*** SOURCE DATA ***
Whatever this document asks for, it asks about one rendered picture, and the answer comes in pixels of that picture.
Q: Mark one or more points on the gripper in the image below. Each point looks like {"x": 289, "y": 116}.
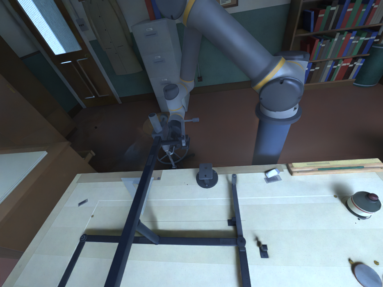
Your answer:
{"x": 176, "y": 129}

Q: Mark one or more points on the green round bin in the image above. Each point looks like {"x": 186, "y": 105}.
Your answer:
{"x": 371, "y": 67}

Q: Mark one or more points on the white eraser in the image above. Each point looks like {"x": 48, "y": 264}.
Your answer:
{"x": 272, "y": 172}

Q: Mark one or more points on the small dark grey card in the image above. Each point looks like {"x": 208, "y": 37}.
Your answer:
{"x": 83, "y": 202}

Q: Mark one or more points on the wooden pencil tray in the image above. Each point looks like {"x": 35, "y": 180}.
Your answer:
{"x": 338, "y": 172}

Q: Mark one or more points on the grey light switch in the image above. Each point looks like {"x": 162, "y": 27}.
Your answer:
{"x": 81, "y": 24}

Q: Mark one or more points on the wooden notice board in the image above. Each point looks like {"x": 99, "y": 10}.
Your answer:
{"x": 229, "y": 2}

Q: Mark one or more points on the grey oval disc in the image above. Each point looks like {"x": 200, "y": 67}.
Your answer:
{"x": 367, "y": 274}

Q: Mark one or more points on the green pencil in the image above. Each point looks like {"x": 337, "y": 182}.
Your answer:
{"x": 341, "y": 168}

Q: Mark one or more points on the wooden bookshelf with books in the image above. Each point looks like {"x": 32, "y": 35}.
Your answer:
{"x": 335, "y": 42}

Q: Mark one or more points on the grey tube pen holder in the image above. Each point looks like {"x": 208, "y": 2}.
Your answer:
{"x": 156, "y": 123}

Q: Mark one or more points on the white round ink pot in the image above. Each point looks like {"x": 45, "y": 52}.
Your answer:
{"x": 362, "y": 205}

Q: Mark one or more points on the dark blue pantograph frame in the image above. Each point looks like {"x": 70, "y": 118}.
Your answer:
{"x": 134, "y": 209}

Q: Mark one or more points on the brown door with window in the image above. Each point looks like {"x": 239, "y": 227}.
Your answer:
{"x": 59, "y": 51}

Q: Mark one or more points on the grey filing cabinet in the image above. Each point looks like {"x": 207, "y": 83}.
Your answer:
{"x": 155, "y": 59}

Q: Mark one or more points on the black stop block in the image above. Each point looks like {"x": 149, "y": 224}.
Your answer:
{"x": 263, "y": 250}

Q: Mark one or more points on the grey lever with knob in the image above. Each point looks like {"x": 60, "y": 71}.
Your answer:
{"x": 192, "y": 120}

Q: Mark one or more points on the wooden desk with white top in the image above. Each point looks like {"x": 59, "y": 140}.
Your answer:
{"x": 27, "y": 185}

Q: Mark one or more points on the grey tracer tip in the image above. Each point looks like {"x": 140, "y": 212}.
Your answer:
{"x": 234, "y": 178}

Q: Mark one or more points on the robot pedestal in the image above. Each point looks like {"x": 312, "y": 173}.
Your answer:
{"x": 270, "y": 140}

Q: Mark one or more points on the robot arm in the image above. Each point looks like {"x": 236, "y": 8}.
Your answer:
{"x": 233, "y": 45}

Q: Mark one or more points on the brown wooden cupboard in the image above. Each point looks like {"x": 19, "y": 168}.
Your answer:
{"x": 27, "y": 107}

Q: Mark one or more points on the dark round pivot base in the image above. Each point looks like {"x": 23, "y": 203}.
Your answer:
{"x": 207, "y": 177}
*** End of SOURCE DATA ***
**TASK PROMPT:**
Copy down each line in the entries that has the word "robot".

**YOUR RESPONSE:**
Q: Mark one or more points on the robot pedestal in the image above. Each point looks like {"x": 312, "y": 173}.
Q: Mark one or more points on the robot arm in the image above. Each point looks like {"x": 236, "y": 8}.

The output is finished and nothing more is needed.